Во второй раз за утро я решила последовать его совету. Наевшись круассанами с горячим шоколадом, я легла в постель и заснула крепким сном. Проснувшись лишь спустя пять часов, я переоделась в свою одежду и ускользнула из поместья через черный выход, по необъяснимой причине стесняясь встретиться с кем-нибудь из прислуги.
Глава 48
Оказавшись на пороге своего дома, я столкнулась с ледяным айсбергом, именующим себя семьёй. Мама выступала главой оппозиции.
— То есть, по-твоему — это нормально, что глубокой ночью нам звонит какой-то мужчина и говорит, что ты не придешь ночевать.
— Мам, прекрати. Это был Джонатан. Старик-швейцар.
— Никакой это был не Джонатан, — как бы под нос пробурчала бабушка, вяжущая спицами очередной шарфик для Дина.
— Голос принадлежал молодому человеку, — поднял брови отец.
— Вы склонны фантазировать, — заметила я.
— Конечно, вся семья склонна фантазировать, что ты… — Эмилия осеклась.
— Что? — сдвинула брови я, никак не в силах понять, к чему именно клонят все эти люди. Наверняка виной моей легкой заторможенности было похмелье, уже окончательно отпустившее моё тело, но всё еще слегка влияющее на моё подсознание.
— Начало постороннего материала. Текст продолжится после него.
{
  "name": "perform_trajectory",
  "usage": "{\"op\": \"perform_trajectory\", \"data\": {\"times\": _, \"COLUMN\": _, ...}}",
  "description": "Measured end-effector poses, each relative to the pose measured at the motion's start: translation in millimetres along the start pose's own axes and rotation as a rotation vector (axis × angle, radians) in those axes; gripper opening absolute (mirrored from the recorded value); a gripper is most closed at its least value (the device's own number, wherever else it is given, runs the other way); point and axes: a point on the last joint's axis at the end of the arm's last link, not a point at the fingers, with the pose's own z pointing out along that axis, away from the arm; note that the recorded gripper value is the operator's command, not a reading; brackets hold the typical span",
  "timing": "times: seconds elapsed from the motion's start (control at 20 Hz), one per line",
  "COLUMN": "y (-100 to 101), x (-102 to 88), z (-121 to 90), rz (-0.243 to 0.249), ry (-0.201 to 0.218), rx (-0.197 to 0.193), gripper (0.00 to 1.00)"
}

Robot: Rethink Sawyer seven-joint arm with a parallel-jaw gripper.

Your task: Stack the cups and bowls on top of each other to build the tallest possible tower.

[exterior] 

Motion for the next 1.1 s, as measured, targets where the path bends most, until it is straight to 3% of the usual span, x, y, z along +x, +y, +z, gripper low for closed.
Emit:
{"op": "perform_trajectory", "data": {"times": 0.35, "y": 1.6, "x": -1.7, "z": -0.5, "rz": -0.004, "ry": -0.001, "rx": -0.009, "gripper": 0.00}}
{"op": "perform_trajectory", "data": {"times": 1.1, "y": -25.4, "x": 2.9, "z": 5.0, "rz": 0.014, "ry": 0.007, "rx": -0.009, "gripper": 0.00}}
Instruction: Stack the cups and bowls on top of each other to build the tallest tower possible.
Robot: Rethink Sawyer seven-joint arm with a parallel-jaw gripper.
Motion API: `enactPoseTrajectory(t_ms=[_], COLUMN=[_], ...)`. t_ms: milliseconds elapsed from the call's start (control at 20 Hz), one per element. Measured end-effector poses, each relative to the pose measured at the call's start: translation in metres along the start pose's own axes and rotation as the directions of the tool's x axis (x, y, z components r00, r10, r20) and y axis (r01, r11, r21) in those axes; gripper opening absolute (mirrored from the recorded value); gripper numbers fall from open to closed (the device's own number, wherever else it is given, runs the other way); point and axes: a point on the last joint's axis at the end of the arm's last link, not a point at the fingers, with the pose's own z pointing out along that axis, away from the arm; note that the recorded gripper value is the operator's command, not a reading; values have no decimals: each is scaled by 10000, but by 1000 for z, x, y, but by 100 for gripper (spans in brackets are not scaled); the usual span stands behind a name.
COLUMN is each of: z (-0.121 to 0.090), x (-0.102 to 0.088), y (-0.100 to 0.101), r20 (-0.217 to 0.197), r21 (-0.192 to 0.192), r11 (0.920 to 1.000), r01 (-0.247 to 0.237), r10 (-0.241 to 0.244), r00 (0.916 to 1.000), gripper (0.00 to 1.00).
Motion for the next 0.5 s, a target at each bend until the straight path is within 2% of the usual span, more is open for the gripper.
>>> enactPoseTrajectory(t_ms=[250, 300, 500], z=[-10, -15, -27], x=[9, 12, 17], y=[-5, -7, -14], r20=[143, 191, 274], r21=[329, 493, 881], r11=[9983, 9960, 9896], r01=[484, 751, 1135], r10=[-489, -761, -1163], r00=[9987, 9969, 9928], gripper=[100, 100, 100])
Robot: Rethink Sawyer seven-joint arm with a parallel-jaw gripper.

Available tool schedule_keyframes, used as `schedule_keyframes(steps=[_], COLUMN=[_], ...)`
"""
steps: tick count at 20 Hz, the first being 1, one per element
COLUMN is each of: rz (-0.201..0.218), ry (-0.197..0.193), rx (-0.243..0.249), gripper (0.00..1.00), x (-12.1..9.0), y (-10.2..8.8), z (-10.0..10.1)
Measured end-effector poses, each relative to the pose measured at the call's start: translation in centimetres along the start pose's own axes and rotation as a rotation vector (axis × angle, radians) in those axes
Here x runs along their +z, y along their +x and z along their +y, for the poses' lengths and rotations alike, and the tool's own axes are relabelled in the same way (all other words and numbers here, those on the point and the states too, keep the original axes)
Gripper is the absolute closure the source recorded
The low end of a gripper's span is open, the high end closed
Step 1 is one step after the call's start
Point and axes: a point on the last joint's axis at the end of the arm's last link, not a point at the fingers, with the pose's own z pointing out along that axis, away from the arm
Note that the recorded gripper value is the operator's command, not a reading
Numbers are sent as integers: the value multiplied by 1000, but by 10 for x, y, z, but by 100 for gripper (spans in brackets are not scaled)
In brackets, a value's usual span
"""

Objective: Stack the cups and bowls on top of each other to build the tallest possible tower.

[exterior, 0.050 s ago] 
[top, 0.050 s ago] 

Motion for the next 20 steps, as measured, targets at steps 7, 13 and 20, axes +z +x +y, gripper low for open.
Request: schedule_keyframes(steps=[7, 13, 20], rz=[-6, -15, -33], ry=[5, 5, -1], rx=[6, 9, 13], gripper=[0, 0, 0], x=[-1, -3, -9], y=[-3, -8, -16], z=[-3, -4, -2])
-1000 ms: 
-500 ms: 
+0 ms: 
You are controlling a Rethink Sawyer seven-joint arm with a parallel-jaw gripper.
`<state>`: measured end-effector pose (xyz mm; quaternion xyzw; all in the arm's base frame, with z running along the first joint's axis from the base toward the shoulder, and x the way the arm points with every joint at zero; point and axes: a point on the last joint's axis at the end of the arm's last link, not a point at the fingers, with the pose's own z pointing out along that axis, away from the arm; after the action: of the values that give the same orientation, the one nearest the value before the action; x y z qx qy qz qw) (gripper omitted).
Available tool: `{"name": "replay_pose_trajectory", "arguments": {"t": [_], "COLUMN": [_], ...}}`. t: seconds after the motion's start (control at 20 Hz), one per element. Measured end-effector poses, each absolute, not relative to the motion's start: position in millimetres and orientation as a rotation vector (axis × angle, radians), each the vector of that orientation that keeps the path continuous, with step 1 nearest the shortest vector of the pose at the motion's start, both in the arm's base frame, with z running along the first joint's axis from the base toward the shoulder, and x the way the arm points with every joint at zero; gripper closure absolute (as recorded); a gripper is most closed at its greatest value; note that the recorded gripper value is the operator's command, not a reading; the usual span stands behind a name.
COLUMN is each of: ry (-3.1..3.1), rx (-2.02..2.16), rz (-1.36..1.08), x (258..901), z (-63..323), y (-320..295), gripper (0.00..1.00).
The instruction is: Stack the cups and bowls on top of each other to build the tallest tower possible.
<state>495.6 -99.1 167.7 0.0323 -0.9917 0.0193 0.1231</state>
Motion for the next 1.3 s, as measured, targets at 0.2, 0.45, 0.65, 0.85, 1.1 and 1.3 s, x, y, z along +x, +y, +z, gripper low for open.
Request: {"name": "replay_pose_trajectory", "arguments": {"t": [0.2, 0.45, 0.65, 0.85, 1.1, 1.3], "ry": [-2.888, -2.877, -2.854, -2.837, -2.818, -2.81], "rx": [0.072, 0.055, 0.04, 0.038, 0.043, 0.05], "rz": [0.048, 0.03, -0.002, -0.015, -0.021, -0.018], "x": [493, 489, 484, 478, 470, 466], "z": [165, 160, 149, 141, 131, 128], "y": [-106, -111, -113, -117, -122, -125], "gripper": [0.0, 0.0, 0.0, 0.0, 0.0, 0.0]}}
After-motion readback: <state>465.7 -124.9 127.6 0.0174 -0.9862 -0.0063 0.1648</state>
— Доченька, ты еще так молода, у тебя еще всё впереди, — начала жалостливым голосом мама.
— Эмилия, лучше скажи ты, — не выдержав тянущейся резины, обратилась я к сестре, зная, что Эмилия не из тех, кто будет тянуть с жестокой правдой.
— Родители пришли к выводу, что ты стала любовницей своего начальника.
— Что?!
— Дорогая, мы ведь всё видим, — снова начала мама тоном, высказывающим всеобщую жалость к моей персоне. — Твой начальник повысил тебе и без того высокую зарплату, он уладил все наши проблемы с судом, ты едешь с ним в Швейцарию и всю поездку оплачивает именно он. А вчера этот парень звонит и говорит, что ты переночуешь у него в поместье, так как «этой ночью нужно присмотреть за Мартином».
Я вздрогнула от того, что почувствовала слова, заключенные мамой в скобки.